Most indie projects never approach these limits. I am writing this section to give you a sense of the road ahead, not to scare you away from the simple path. Start with one Durable Object per session and only revisit the architecture if you measure contention.
Testing the agent locally with miniflare
The local development experience is one of the underrated reasons to use this stack. wrangler dev --local launches Miniflare under the hood and runs the entire Workers + Durable Objects + SQLite environment on your laptop, fully offline. There is no AWS-style "deploy to dev environment to test" loop.
A few testing patterns I have found useful. For unit-style tests on the agent class, instantiate Miniflare directly and call into your Worker's fetch handler from a test runner like Vitest.
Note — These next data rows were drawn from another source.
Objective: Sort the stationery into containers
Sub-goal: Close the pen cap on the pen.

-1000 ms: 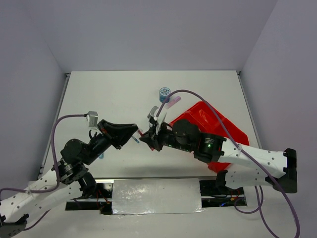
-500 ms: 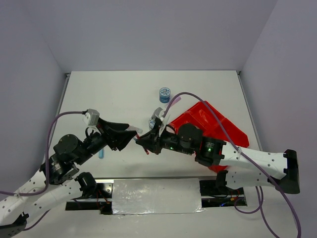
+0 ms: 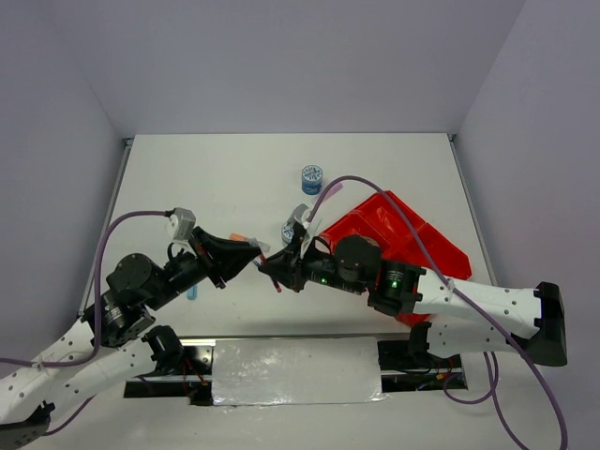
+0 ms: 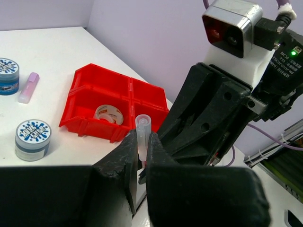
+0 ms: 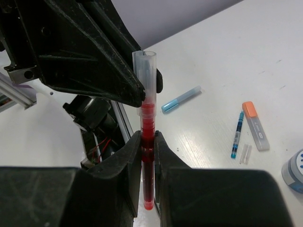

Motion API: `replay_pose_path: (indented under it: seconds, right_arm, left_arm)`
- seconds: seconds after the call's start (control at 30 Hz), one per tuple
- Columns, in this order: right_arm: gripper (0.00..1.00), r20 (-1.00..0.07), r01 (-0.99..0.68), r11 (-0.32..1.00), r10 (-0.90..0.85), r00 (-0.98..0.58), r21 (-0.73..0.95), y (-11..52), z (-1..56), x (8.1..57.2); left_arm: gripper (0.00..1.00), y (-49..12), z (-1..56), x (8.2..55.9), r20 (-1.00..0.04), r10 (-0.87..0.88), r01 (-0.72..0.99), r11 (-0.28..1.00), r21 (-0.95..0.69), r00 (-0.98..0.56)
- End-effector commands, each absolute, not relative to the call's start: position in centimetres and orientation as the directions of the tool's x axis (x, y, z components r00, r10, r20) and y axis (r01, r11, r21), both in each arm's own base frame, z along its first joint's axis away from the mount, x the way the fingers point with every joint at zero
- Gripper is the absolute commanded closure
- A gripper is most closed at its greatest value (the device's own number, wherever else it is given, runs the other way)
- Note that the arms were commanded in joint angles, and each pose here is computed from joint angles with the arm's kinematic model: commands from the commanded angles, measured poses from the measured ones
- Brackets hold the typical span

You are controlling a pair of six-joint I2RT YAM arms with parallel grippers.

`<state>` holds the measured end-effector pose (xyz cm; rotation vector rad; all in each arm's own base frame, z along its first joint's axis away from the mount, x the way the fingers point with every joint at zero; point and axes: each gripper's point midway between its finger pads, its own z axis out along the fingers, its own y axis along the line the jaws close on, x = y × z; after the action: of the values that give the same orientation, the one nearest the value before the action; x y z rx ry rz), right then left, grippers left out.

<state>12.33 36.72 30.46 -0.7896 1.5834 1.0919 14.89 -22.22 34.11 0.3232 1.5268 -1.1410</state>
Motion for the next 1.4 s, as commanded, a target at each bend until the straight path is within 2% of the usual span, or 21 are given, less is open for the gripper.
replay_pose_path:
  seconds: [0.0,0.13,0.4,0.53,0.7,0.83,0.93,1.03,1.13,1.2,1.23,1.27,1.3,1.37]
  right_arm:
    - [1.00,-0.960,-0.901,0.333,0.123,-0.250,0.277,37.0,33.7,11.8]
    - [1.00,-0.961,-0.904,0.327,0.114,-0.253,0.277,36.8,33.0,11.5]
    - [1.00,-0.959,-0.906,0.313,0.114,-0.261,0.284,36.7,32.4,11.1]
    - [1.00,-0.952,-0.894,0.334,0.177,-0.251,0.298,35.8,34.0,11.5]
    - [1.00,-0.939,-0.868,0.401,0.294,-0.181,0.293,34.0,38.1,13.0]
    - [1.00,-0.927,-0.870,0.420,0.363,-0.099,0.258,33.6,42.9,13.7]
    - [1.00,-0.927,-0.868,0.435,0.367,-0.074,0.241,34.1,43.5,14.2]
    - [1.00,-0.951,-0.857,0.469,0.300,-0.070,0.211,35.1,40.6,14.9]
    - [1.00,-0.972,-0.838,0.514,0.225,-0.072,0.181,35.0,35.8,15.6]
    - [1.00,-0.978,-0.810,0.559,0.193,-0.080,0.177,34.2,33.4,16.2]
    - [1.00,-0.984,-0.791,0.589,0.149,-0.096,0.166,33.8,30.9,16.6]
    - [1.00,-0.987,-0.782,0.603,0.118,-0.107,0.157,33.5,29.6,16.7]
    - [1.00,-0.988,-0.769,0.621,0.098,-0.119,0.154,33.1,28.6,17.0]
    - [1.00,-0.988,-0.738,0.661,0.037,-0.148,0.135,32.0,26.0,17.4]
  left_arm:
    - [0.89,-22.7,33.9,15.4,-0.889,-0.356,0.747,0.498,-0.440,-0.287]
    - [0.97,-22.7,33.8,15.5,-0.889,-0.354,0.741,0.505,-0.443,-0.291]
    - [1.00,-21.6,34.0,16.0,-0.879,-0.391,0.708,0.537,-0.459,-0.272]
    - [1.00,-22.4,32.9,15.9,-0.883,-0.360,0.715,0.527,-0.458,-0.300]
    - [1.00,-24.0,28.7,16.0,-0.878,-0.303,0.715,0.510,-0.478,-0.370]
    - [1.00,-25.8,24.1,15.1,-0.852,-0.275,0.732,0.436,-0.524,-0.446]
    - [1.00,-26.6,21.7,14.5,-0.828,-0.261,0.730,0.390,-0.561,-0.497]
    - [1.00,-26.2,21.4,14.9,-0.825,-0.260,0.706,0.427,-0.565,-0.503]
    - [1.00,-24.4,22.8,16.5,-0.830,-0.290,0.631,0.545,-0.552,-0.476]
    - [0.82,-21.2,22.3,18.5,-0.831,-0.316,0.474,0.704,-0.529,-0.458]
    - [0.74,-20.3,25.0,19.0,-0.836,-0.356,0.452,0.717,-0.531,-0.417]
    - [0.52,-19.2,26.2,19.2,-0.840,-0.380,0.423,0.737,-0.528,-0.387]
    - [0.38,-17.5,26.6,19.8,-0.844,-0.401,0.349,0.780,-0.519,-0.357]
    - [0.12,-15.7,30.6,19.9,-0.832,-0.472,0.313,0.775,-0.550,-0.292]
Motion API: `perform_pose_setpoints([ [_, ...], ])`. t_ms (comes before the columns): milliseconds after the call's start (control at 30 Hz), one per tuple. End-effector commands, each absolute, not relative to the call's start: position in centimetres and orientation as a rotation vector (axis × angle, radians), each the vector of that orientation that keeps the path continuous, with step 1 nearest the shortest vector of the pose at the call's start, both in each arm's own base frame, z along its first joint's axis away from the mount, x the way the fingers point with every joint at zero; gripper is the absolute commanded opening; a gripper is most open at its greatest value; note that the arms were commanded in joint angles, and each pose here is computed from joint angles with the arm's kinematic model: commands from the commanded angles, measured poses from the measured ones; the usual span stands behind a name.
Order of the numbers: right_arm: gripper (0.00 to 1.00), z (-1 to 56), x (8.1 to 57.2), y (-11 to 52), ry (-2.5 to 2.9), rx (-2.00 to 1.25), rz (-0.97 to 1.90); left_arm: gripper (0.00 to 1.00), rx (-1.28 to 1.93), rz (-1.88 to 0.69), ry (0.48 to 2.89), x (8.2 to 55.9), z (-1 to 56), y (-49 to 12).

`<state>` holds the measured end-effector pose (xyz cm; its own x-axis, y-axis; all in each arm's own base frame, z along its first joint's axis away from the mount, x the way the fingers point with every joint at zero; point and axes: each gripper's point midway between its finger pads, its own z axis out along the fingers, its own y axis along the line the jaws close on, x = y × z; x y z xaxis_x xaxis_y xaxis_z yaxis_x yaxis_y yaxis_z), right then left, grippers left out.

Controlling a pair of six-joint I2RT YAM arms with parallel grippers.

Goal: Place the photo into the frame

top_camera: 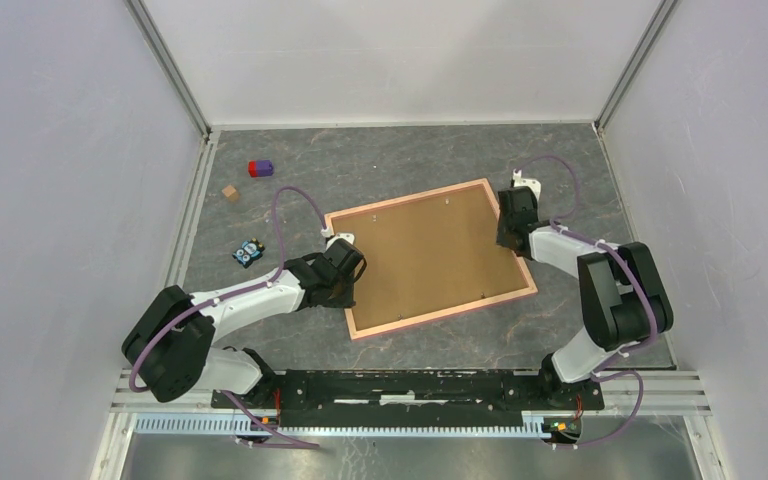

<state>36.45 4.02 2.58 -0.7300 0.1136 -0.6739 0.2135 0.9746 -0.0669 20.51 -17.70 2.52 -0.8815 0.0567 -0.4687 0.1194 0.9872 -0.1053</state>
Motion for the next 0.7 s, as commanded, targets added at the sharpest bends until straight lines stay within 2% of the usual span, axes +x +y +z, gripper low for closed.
perform_pose_setpoints([
  [0, 0.38, -2.9, 29.8, 3.1, 2.674, 0.244, -0.29, 0.02, 0.195, -0.171, 2.631, 20.6, 2.3, -17.6],
  [267, 0.37, -2.6, 28.9, 3.5, 2.676, 0.245, -0.25, 0.02, 0.194, -0.17, 2.632, 20.6, 2.3, -17.6],
  [467, 0.4, -1.0, 29.8, 3.6, 2.629, 0.195, -0.195, 0.02, 0.192, -0.132, 2.649, 20.9, 2.3, -17.5],
  [667, 0.51, 1.0, 31.5, 3.6, 2.585, 0.114, -0.161, 0.02, 0.178, -0.099, 2.65, 21.3, 2.4, -17.4],
])
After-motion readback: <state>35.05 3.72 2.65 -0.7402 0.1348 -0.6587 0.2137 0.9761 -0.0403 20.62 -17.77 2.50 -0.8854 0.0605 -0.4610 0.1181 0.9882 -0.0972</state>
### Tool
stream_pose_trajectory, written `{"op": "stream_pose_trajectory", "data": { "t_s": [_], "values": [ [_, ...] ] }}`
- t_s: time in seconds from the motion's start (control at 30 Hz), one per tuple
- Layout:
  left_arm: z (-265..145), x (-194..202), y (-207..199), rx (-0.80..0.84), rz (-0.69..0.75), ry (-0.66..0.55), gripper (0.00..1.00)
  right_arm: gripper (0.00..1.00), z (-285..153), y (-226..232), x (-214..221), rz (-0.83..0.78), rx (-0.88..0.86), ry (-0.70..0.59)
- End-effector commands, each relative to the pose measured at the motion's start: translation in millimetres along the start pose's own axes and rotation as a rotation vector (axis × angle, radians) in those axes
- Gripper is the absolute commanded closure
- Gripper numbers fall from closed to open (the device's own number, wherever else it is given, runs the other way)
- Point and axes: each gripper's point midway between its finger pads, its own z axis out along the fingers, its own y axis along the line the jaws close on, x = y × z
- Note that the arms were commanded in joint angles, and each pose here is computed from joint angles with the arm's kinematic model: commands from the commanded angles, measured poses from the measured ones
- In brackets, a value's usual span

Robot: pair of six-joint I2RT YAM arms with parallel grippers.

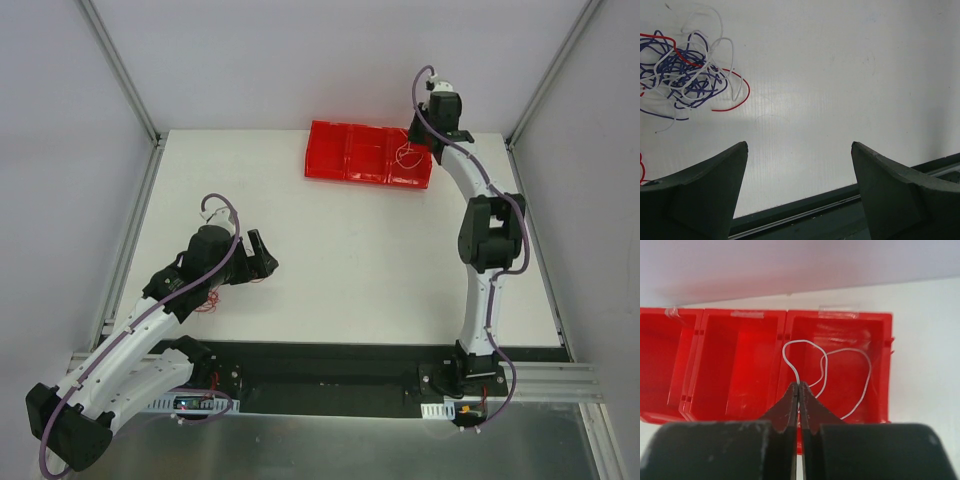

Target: Untangle the cables

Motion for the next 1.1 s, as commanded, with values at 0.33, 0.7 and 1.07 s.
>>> {"op": "stream_pose_trajectory", "data": {
  "t_s": [0.33, 0.7, 1.07],
  "values": [
    [-6.6, -8.1, -8.2, 0.039, 0.006, -0.036, 0.16, 1.00, 48.8, -23.9, 64.3, 0.138, 0.014, 0.154],
    [-11.1, -26.2, 65.7, -0.385, -0.114, -0.097, 0.01, 0.42, -15.9, -7.1, 20.3, 0.017, 0.076, 0.190],
    [-3.0, -26.3, 147.1, -0.593, -0.419, -0.144, 0.01, 0.21, -136.8, 42.4, 92.1, -0.068, 0.040, 0.295]
  ]
}}
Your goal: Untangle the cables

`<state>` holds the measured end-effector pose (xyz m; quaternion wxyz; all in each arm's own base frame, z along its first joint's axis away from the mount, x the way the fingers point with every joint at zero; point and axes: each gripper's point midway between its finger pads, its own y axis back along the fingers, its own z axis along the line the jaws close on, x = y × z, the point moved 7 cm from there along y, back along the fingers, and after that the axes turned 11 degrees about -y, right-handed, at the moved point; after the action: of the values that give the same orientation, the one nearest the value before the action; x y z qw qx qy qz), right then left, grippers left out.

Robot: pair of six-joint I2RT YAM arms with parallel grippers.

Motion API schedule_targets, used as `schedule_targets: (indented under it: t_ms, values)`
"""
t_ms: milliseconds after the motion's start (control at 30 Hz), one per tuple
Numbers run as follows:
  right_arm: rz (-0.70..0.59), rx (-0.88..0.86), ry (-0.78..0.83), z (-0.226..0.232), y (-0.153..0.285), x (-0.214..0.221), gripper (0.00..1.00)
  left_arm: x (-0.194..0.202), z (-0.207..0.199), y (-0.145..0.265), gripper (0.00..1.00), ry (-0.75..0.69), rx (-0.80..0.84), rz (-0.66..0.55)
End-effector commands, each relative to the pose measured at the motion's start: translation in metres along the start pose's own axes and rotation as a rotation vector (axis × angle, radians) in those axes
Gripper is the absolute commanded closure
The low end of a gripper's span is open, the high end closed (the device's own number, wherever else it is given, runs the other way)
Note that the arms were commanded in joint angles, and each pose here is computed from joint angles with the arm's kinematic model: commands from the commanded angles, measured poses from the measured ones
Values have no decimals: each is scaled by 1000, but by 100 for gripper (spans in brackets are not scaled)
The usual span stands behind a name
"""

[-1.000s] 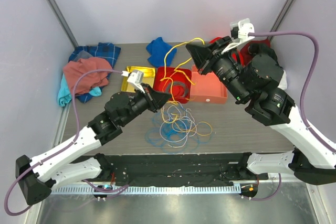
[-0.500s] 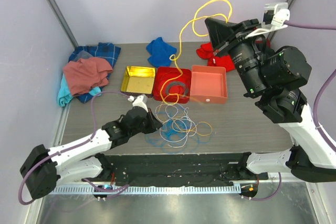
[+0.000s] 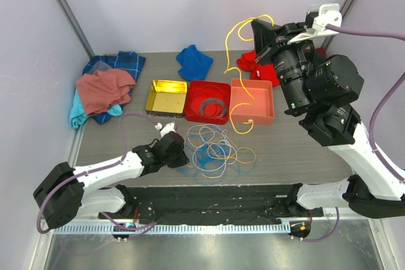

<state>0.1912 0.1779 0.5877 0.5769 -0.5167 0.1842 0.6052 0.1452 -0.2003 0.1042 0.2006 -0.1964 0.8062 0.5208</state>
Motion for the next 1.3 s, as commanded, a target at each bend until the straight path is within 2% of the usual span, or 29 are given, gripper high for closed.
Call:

For end-to-end tests with the WebSocket flow, use Playwright pointed at the local dev server — it can drive a real browser through the chat UI and assert that conversation history is preserved across reloads.
Mocking the Gemini API is straightforward because the call is a plain fetch. In tests I usually swap the URL to a local Express stub that returns a deterministic SSE stream. That keeps tests fast, free, and reproducible. The one thing to be careful about is that real Gemini responses can be partial JSON across chunk boundaries, so your stub should also send malformed-mid-stream payloads to verify your parser handles them.
Closing — what changes once you ship this
Thank you for reading this far. The combination of Durable Objects and the Gemini API is, in my experience, the most realistic path for a solo developer to ship a chat agent that genuinely remembers users — without setting up a Postgres tier or paying for an always-on container.
Your immediate next step is to stand the code up locally with wrangler dev --local, which gives you a real SQLite-backed Durable Object on your machine. Confirm that conversation continuity works across reloads, then run wrangler deploy to push it to the global edge.
For me, the most underappreciated benefit of this architecture is psychological. After the migration, I stopped worrying about my server going down — Cloudflare's edge handles regional failures and horizontal scale without me thinking about it. For a solo developer, that mental load reduction is as valuable as the cost savings. I hope it serves your next chat app the same way.